A la barre, tous les prévenus avaient évoqué " un coup de colère " face à une direction qui " n'apportait aucune réponse " à la " détresse sociale " dans laquelle se trouvaient les salariés du site, engagés dans un combat socio-juridique depuis sept ans contre la fermeture de l'usine. Selon M. Rilov, " aucun des huit condamnés n'a participé à la séquestration. Le parquet n'a aucune preuve tangible ".

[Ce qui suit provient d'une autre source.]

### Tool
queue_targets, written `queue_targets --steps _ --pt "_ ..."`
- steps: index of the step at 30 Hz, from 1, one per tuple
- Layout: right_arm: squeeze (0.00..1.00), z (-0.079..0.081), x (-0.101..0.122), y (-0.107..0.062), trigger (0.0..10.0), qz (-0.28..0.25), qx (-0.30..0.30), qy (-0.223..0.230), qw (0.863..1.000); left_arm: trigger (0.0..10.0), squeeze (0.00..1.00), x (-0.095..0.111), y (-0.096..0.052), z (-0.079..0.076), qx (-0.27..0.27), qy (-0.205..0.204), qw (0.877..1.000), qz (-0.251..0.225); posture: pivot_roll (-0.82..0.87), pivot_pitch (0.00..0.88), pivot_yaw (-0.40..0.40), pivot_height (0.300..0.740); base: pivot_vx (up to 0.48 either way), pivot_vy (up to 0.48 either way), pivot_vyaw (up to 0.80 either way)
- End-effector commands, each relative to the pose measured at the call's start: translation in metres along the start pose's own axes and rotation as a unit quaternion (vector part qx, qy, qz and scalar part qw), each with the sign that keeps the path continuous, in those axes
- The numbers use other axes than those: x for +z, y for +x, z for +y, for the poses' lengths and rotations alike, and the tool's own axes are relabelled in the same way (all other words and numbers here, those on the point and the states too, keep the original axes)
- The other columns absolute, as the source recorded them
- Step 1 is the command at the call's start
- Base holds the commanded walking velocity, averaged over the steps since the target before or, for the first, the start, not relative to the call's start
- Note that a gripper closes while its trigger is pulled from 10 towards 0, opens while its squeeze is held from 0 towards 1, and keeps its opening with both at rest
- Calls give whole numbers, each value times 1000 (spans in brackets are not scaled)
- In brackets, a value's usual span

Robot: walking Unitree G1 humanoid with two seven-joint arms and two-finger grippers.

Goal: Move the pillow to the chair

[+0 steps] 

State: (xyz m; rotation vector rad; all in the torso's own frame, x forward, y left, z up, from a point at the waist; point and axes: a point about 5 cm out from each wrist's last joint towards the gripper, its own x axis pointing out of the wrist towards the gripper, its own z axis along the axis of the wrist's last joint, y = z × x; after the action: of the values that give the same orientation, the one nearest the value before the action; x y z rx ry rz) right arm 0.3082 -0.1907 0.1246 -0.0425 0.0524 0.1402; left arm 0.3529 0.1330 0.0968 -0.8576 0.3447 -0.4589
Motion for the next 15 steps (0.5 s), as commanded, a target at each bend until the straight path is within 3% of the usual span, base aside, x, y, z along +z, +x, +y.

Lors de ces événements, plusieurs dizaines de salariés occupaient une salle de réunion où les cadres dirigeants de l'usine avaient décidé d'annoncer la réponse du groupe Goodyear à la demande d'une renégociation du plan social. Ils s'attendaient à un refus. " Quand je suis arrivé dans la salle, j'ai trouvé les salariés déjà très en colère et j'ai essayé de faire en sorte qu'il n'y ait aucune atteinte physique envers les directeurs, -raconte M. Wamen. Aujourd'hui, je paie pour tous. Je regrette de ne pas avoir quitté la salle. " " C'est du fait de leur statut syndical qu'on a imputé tous les événements aux huit prévenus ", estime M. Rilov.

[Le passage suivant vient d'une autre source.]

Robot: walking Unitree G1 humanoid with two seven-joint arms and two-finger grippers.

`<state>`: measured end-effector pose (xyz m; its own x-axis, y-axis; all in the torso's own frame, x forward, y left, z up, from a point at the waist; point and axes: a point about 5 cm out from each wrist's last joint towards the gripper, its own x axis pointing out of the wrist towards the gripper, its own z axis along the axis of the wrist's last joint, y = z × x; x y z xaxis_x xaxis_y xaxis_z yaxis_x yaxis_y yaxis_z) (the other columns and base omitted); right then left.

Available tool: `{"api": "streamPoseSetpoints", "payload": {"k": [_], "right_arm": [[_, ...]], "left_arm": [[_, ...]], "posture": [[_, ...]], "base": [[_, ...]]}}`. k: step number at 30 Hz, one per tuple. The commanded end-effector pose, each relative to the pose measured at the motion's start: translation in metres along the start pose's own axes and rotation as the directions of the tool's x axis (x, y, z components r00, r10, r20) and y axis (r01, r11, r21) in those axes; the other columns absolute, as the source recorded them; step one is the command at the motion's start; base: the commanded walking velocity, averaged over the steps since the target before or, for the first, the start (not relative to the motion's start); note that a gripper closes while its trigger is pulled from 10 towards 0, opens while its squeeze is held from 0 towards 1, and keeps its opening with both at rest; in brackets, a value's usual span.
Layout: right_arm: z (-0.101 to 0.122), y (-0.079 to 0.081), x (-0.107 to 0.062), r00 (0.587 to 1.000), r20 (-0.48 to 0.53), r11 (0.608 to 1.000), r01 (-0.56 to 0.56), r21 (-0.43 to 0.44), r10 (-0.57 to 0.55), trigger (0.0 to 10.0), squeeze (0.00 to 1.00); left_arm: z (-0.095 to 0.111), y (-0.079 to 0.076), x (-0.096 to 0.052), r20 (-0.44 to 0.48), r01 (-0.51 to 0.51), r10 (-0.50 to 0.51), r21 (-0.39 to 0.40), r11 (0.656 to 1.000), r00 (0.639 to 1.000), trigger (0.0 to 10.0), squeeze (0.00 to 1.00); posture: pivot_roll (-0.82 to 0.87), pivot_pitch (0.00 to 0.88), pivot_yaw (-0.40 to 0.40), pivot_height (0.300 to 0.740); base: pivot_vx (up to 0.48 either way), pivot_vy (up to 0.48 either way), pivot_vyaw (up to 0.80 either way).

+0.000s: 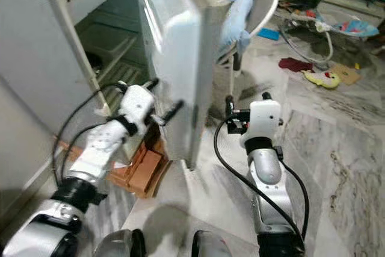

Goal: Restocking fridge

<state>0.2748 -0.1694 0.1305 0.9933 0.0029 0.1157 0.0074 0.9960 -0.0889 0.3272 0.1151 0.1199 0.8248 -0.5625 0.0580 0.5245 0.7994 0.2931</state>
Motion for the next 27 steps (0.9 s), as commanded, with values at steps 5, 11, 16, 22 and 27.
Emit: {"api": "streamPoseSetpoints", "payload": {"k": [5, 11, 16, 22, 27], "right_arm": [[0.001, 0.002, 0.000, 1.000, 0.015, 1.000, 0.014, -0.016, -0.014, 10.0, 0.00], [-0.003, 0.003, -0.003, 1.000, -0.001, 1.000, 0.014, -0.010, -0.014, 10.0, 0.00], [-0.003, 0.004, -0.001, 1.000, -0.001, 1.000, 0.007, -0.012, -0.007, 10.0, 0.00], [-0.001, 0.004, 0.005, 1.000, 0.008, 1.000, 0.007, -0.014, -0.007, 10.0, 0.00], [0.001, 0.005, 0.008, 1.000, 0.013, 1.000, 0.006, -0.010, -0.006, 10.0, 0.00]], "left_arm": [[-0.023, 0.024, -0.042, -0.072, -0.152, 0.148, -0.057, 0.987, 0.986, 10.0, 0.00], [-0.027, 0.022, -0.057, -0.087, -0.189, 0.184, -0.055, 0.980, 0.979, 10.0, 0.00], [-0.027, 0.022, -0.059, -0.088, -0.191, 0.186, -0.056, 0.980, 0.979, 10.0, 0.00], [-0.019, 0.021, -0.054, -0.070, -0.190, 0.186, -0.055, 0.980, 0.980, 10.0, 0.00], [-0.016, 0.021, -0.056, -0.065, -0.195, 0.192, -0.044, 0.980, 0.979, 10.0, 0.00]], "posture": [[-0.02, 0.053, -0.049, 0.740], [-0.02, 0.054, -0.060, 0.740], [-0.02, 0.053, -0.065, 0.740], [-0.02, 0.052, -0.067, 0.740], [-0.01, 0.067, -0.060, 0.740]], "base": [[0.147, -0.123, -0.80], [0.346, -0.328, -0.80], [0.358, -0.315, -0.80], [0.379, -0.291, -0.80], [0.384, -0.283, -0.80]]}}
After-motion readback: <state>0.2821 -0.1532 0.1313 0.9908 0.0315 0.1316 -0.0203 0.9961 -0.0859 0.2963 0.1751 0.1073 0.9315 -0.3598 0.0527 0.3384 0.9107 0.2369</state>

Ce jugement, dont la copie n'était pas encore disponible mercredi matin, est inédit. Aucune peine de prison ferme n'avait jamais été prononcée dans des cas similaires. En outre, les plaintes de Goodyear Dunlop Tires France, ainsi que celles des personnes séquestrées, Bernard Glesser, directeur des ressources humaines, et Michel Dheilly, directeur de production, avaient été retirées avant l'audience, dans le cadre d'un accord de fin de conflit signé le 21 janvier 2014, qui ouvrait la voie à la fermeture du site.
Que le parquet, qui dépend hiérarchiquement du garde des sceaux, poursuive néanmoins l'affaire, montre que ces condamnations relèvent d'une " décision politique, estime M. Wamen. Elles permettent au gouvernement dit socialiste de faire comprendre aux salariés qu'ils doivent se taire face aux reculs sociaux "." Désormais, dans toutes les luttes sociales, il y aura en toile de fond le jugement d'Amiens ", abonde M. Rilov.
" Le tribunal a voulu marquer un coup d'arrêt à la pratique de la séquestration dans les relations sociales, soulignant que la violence au travail n'a plus sa place ", nuance Sylvain Niel, avocat de droit social au cabinet Fidal. Dans son réquisitoire, le parquet avait indiqué " ne pas tolérer, dans un Etat de droit, même dans un tel contexte social difficile " que les salariés" se rendent justice eux-mêmes ". " C'est un message fort et dans le mauvais sens que donne le gouvernement aux salariés qui se battent pour préserver leur emploi ", a réagi -Philippe Martinez, le secrétaire général de la CGT.
Preuve que la décision suscite un malaise jusqu'au sein du gouvernement, Pascale Boistard, -secrétaire d'Etat aux droits des femmes et députée de la Somme jusqu'en 2014, a exprimé, sur Twitter, son " émotion fraternelle " devant " une si lourde condamnation ".
Les huit ex-salariés condamnés ont décidé d'interjeter appel, ce qui suspend l'application des peines. La CGT Goodyear prépare, pour le jour de l'audience, une " grande mobilisation nationale ". Avec le soutien de sa confédération qui, dit-elle, " ne laissera pas emprisonner ses militants ".